**WHAT NEEDS TO BE DONE**: Which of the lines below contain the string "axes"? Copy each one.

**DATASET CONTENT**:
_ _ _ _ _

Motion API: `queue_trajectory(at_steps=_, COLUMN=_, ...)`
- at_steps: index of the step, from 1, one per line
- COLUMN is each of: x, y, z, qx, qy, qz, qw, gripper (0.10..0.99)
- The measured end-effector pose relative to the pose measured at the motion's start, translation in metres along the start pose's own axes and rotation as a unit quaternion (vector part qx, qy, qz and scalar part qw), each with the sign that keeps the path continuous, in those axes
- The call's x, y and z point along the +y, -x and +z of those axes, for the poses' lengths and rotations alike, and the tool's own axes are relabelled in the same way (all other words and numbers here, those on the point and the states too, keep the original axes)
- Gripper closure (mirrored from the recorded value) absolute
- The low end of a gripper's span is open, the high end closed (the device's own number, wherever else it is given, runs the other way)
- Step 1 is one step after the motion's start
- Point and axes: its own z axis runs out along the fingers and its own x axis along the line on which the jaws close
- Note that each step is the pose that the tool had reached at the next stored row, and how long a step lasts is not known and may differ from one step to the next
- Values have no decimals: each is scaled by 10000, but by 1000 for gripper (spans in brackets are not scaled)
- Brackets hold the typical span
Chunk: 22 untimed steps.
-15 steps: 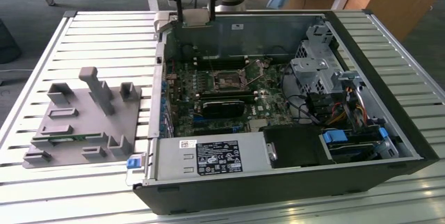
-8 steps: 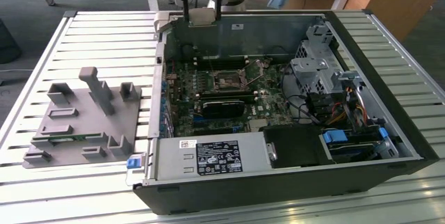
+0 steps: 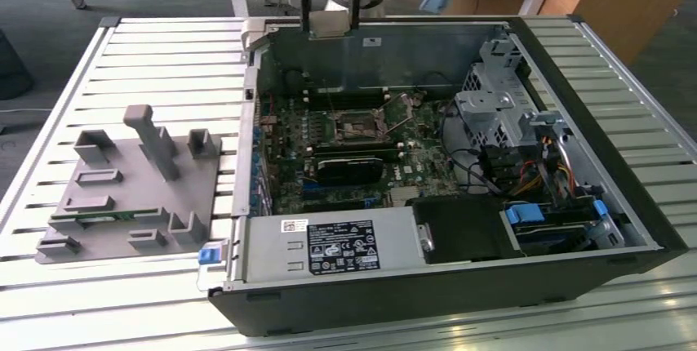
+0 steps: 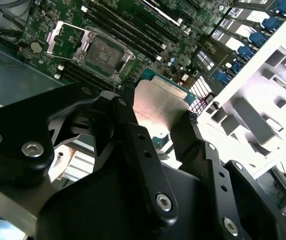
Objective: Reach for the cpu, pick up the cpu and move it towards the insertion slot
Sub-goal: 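Pick up the cpu and move it towards the insertion slot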
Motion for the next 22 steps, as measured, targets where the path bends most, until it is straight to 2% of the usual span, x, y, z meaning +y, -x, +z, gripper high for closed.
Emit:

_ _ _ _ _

**ANSWER BOX**:
- The measured end-effector pose relative to the pose measured at the motion's start, translation in metres along the start pose's own axes and rotation as a unit quaternion (vector part qx, qy, qz and scalar part qw), each with the sign that keeps the path continuous, in those axes
- The call's x, y and z point along the +y, -x and +z of those axes, for the poses' lengths and rotations alike, and the tool's own axes are relabelled in the same way (all other words and numbers here, those on the point and the states too, keep the original axes)
- Point and axes: its own z axis runs out along the fingers and its own x axis along the line on which the jaws close

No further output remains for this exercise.